**The data**
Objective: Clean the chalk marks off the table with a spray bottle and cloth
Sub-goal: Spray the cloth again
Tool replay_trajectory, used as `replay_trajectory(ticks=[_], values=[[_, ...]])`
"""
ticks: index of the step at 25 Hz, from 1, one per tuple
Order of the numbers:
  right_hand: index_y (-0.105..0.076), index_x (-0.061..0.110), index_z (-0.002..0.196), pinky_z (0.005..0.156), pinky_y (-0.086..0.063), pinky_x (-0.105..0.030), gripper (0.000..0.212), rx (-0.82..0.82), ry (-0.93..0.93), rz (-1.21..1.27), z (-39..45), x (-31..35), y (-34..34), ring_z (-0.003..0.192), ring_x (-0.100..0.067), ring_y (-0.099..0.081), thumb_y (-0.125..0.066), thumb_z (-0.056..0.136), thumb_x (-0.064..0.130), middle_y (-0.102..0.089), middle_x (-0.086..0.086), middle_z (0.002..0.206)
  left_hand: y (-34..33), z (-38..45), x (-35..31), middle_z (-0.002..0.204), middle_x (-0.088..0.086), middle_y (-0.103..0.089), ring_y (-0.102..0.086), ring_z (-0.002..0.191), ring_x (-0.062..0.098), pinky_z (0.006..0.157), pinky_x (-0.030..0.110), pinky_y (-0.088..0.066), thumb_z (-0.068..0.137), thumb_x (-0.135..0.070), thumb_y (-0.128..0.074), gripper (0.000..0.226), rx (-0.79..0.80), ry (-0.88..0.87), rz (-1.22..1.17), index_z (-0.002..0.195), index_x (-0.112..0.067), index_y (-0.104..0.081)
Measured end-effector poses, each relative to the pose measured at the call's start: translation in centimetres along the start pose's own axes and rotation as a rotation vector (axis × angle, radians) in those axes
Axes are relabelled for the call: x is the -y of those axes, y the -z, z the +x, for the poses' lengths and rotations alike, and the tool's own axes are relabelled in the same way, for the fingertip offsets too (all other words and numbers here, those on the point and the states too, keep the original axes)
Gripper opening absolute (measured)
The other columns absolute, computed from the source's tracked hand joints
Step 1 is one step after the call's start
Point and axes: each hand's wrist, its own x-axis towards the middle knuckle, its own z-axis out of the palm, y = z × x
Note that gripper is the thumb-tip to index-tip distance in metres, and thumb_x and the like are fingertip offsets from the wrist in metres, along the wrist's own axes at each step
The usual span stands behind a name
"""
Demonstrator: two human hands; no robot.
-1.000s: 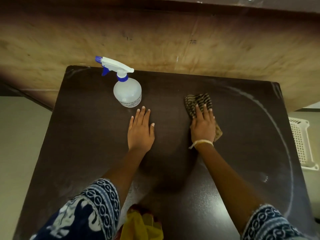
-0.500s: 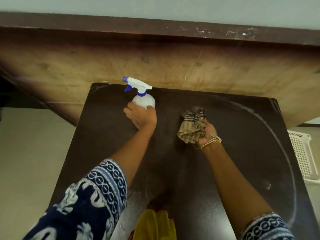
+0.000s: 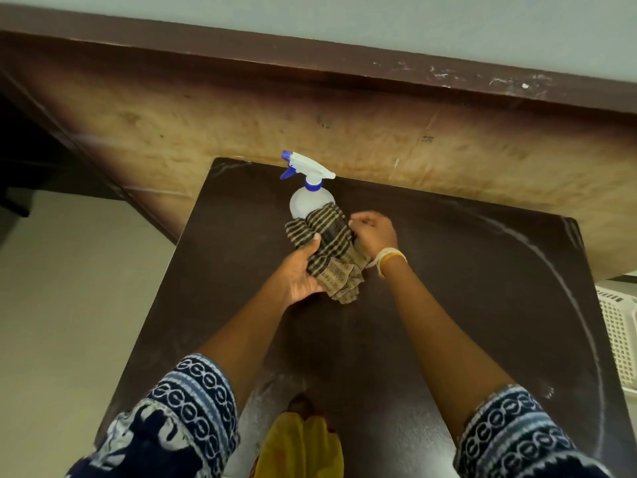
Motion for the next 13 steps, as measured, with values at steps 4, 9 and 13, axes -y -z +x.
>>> replay_trajectory(ticks=[4, 9, 13], values=[[-0.058, 0.006, 0.125, 0.089, -0.046, -0.023, 0.050, 0.256, 0.119, 0.124, 2.5, 6.1, -4.3, 0.109, -0.015, -0.058, -0.075, 0.078, 0.008, -0.062, -0.002, 0.117, 2.6, -2.2, -1.7, 0.103, 0.013, -0.074, -0.069, 0.098, 0.030, 0.084, 0.049, -0.053, 0.094, -0.039, -0.056, 0.040, -0.117, -0.088, 0.043, 0.120, -0.009, -0.061], [-0.065, 0.005, 0.118, 0.065, -0.047, -0.008, 0.047, 0.113, 0.144, 0.289, 3.8, 7.2, -7.3, 0.085, -0.009, -0.062, -0.080, 0.076, 0.019, -0.066, -0.001, 0.101, 5.2, -3.7, -4.0, 0.111, 0.014, -0.071, -0.068, 0.102, 0.029, 0.092, 0.048, -0.052, 0.092, -0.042, -0.058, 0.036, -0.196, -0.161, 0.089, 0.111, -0.012, -0.065], [-0.068, 0.016, 0.107, 0.057, -0.047, -0.029, 0.035, -0.118, 0.126, 0.504, 1.9, 5.2, -3.4, 0.049, -0.015, -0.058, -0.078, 0.076, 0.030, -0.067, -0.009, 0.076, 6.2, -4.3, -5.2, 0.115, 0.015, -0.069, -0.065, 0.108, 0.030, 0.096, 0.049, -0.049, 0.093, -0.038, -0.058, 0.035, -0.213, -0.224, 0.062, 0.114, -0.011, -0.064]])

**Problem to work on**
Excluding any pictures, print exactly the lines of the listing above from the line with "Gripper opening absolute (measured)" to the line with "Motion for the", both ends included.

**The completed task**
Gripper opening absolute (measured)
The other columns absolute, computed from the source's tracked hand joints
Step 1 is one step after the call's start
Point and axes: each hand's wrist, its own x-axis towards the middle knuckle, its own z-axis out of the palm, y = z × x
Note that gripper is the thumb-tip to index-tip distance in metres, and thumb_x and the like are fingertip offsets from the wrist in metres, along the wrist's own axes at each step
The usual span stands behind a name
"""
Demonstrator: two human hands; no robot.
-1.000s: 
-0.500s: 
+0.000s: 
Motion for the next 13 steps, as measured, with values at steps 4, 9 and 13, axes -y -z +x.

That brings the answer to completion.